Pedro recibió sus prudentes palabras como un punching-ball un rosario de golpes. Aturdido, miró los labios femeninos que acababan de pronunciarlas, enrojecidos y ligeramente hinchados, y deseó inclinarse de nuevo sobre ellos y besarlos hasta que le suplicara clemencia. No entendía qué demonios le ocurría. Nunca antes había perdido así el control de sus pasiones con una mujer, pero, si Paula no lo hubiera detenido, le habría hecho el amor allí mismo, sobre ese suelo congelado. Sacudió la cabeza tratando de que sus pensamientos recobraran la coherencia. Pau aún creía que iba a casarse con Alicia, tenía que sacarla de su error pero, casi al instante, se preguntó por qué debía hacerlo; al fin y al cabo, no pretendía tener una relación seria con Paula Chaves, ¿verdad?


Los dos eran tan diferentes como la noche y el día, y Pau ni siquiera pertenecía al prototipo de rubia curvilínea por las que se sentía atraído. Además, sabía que ella nunca comprendería sus horarios interminables de trabajo, ni sus continuos viajes de negocios y tampoco podía arriesgarse a presentársela a sus colegas; era capaz de soltarles la primera frivolidad que se le pasara por la cabeza.


No, Pau Chaves no era la mujer adecuada para él. Su reacción había sido normal dentro de un orden; hacía casi cuatro meses que no se acostaba con una mujer y esa energía encapsulada tenía que escapar por algún sitio. Algo más tranquilo, recobró la voz.


—Tienes razón, Paula. Voy a casarme con Alicia. Además, y perdona mi sinceridad, no es que me sienta atraído por ti, es solo que me he dejado llevar por un impulso extraño...


—¡No me digas más! Ahora lo entiendo —lo interrumpió la joven con una expresión muy misteriosa.


—¿Sí? —preguntó, dubitativo; ni él mismo estaba seguro de comprenderlo del todo.
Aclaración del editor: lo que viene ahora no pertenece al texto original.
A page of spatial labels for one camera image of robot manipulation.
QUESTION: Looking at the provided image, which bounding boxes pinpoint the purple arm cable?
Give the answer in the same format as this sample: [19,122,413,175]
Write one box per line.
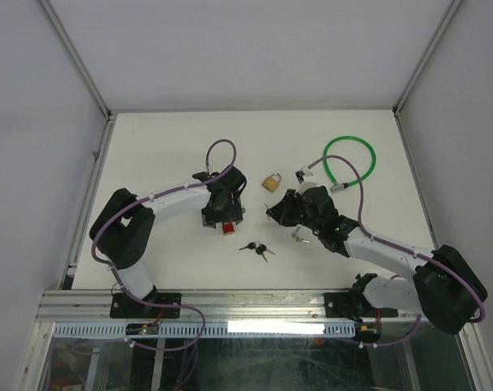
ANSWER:
[306,154,488,349]
[90,139,237,391]

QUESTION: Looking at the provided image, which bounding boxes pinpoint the black head key right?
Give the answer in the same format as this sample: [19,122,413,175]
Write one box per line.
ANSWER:
[255,244,275,262]

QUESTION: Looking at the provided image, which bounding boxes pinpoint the black head key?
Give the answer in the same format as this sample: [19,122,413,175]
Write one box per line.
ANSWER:
[239,242,257,250]
[255,244,275,262]

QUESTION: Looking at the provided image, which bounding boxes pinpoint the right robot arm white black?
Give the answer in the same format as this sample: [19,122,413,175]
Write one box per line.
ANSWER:
[266,187,488,335]

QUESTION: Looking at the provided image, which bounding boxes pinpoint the black head key left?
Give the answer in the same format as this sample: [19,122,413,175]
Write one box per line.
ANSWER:
[239,242,257,250]

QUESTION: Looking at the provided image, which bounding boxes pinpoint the red cable padlock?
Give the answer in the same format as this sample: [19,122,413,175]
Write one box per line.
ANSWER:
[222,222,235,236]

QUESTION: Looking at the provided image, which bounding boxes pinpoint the white perforated cable duct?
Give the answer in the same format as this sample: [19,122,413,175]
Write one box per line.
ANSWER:
[54,320,355,340]

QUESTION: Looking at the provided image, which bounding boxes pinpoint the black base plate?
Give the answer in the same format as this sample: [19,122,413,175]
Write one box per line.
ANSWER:
[109,292,182,319]
[324,291,398,322]

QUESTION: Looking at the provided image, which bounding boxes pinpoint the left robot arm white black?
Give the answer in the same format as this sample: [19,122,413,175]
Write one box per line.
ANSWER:
[89,165,247,317]

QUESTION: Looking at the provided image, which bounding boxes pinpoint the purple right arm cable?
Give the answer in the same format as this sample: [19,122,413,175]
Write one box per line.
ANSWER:
[306,154,488,349]

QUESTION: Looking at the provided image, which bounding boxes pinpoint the silver key pair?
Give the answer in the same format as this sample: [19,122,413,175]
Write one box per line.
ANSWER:
[291,226,302,242]
[295,237,310,244]

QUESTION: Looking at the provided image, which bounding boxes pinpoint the silver key pair left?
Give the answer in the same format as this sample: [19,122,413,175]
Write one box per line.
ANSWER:
[291,226,302,242]

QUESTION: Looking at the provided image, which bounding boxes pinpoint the small silver key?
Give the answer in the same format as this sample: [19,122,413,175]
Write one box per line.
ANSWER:
[264,204,271,221]

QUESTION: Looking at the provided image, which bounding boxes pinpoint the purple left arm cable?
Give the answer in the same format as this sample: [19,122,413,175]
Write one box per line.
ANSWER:
[90,139,237,391]

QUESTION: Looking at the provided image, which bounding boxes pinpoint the green cable lock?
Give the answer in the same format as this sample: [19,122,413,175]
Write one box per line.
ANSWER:
[322,134,377,193]

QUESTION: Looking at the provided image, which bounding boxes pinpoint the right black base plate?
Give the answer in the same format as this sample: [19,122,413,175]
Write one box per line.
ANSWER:
[324,291,398,322]

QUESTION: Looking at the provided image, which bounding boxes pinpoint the silver key pair right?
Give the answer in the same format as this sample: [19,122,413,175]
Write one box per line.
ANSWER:
[295,237,310,244]

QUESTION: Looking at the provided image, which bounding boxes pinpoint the aluminium mounting rail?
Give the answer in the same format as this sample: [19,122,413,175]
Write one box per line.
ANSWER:
[36,288,478,327]

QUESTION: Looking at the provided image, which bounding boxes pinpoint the brass padlock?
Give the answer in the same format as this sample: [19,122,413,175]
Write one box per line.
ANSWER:
[261,173,282,192]

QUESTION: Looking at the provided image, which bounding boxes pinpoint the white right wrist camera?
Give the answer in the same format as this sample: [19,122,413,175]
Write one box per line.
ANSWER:
[295,165,317,192]

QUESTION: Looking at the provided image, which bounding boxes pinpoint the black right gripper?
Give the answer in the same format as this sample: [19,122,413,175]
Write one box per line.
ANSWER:
[266,188,322,234]

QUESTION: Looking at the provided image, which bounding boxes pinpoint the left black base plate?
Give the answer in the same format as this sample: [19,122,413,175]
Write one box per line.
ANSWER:
[109,292,182,319]

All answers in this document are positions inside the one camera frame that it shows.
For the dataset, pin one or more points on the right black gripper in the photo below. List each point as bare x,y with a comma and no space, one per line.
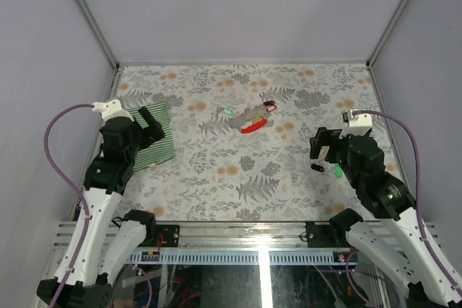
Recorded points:
323,136

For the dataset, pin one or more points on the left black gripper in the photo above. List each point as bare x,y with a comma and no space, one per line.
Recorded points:
154,134

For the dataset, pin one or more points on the red key tag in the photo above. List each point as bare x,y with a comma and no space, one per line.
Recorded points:
271,108

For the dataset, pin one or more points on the grey red key ring holder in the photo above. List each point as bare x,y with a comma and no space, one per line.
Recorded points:
251,119

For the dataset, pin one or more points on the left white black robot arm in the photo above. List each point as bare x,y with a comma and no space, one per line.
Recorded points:
89,268

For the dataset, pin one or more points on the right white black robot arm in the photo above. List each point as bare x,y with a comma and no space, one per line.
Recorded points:
418,271

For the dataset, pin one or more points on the green striped cloth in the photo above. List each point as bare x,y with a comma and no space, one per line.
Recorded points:
161,150

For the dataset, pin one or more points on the green key tag right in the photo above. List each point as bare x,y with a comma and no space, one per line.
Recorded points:
338,171

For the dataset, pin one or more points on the green key tag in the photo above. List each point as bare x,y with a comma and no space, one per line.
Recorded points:
338,171
225,111

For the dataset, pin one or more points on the green key tag centre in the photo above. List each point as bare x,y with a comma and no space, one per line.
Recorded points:
225,111

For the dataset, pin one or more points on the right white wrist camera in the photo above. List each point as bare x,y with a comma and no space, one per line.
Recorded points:
357,123

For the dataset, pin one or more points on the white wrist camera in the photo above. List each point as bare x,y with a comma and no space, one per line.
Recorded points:
111,109
357,123

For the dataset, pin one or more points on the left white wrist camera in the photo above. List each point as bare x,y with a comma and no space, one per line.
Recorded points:
111,109

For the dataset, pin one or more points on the aluminium front rail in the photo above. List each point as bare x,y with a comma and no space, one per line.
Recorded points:
240,242

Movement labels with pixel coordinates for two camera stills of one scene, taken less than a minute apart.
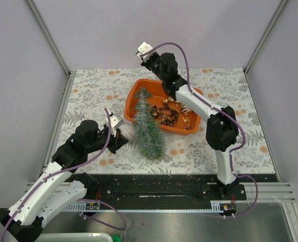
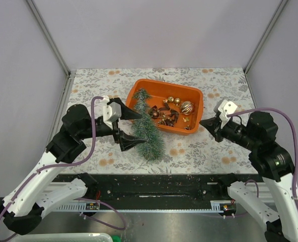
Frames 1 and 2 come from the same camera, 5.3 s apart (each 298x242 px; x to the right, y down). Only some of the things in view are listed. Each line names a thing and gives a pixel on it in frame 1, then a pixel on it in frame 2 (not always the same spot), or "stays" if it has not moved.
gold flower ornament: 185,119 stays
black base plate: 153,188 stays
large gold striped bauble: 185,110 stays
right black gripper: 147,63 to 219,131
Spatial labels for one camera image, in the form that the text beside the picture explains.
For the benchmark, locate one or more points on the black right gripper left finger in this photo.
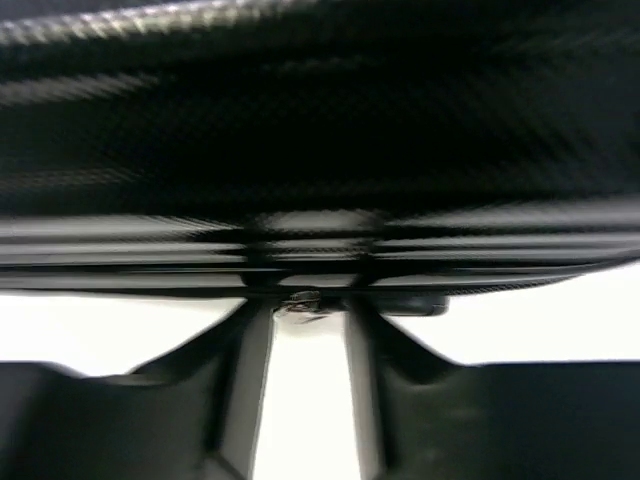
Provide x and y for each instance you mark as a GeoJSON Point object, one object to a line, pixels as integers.
{"type": "Point", "coordinates": [192, 413]}

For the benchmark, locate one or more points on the silver zipper pull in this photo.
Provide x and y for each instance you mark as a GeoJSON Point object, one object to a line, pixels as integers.
{"type": "Point", "coordinates": [300, 308]}

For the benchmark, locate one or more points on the black hard-shell suitcase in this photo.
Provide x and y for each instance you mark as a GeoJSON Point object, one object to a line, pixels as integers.
{"type": "Point", "coordinates": [259, 148]}

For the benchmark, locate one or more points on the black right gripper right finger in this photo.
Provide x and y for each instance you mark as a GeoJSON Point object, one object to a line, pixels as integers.
{"type": "Point", "coordinates": [420, 416]}

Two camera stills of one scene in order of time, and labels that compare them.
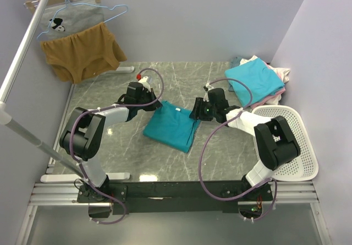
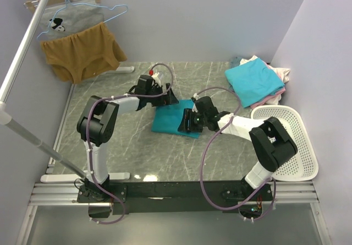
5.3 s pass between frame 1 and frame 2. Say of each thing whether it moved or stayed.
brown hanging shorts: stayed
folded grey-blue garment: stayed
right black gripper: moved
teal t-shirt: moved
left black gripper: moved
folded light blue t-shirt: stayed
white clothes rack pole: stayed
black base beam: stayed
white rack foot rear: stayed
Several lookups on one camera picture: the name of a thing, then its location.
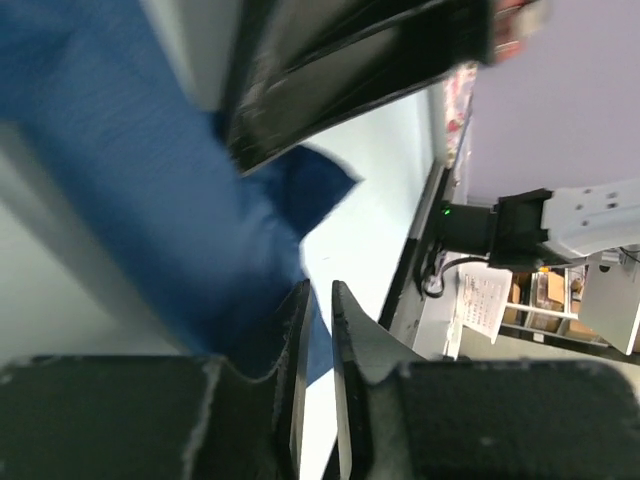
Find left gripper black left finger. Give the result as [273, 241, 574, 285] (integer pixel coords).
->
[1, 282, 313, 479]

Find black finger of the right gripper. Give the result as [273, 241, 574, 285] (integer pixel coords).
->
[224, 0, 495, 173]

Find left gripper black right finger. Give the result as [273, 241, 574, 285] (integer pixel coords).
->
[331, 281, 639, 479]

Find dark blue paper napkin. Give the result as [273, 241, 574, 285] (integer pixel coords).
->
[1, 1, 355, 383]

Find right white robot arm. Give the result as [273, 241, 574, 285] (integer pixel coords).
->
[224, 1, 639, 274]

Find floral plastic tray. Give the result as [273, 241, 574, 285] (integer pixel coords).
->
[443, 63, 478, 168]
—Se trata del estofado de mamá... —Le hizo una seña para que bajara la cabeza. Intrigado, Pedro acercó la oreja a sus labios y Pau susurró en su oído—. Tiene efectos afrodisíacos.


Sin poder contener un minuto más su hilaridad, la joven se retorció de risa y Pedro se la quedó mirando con desdeñosa frialdad. Definitivamente, se dijo, Paula Chaves era una inmadura; todo se lo tomaba a broma.


—Cuando te canses de reír, será mejor que regresemos —declaró muy envarado.


—Venga, Pedro —rogó, alegre, colgándose de su brazo—, no te enfades. Es mucho mejor tener un vecino-amigo, que un vecino-lío-y-pelea, ¿no estás de acuerdo?


—Por supuesto —respondió él intentando salvaguardar su dignidad.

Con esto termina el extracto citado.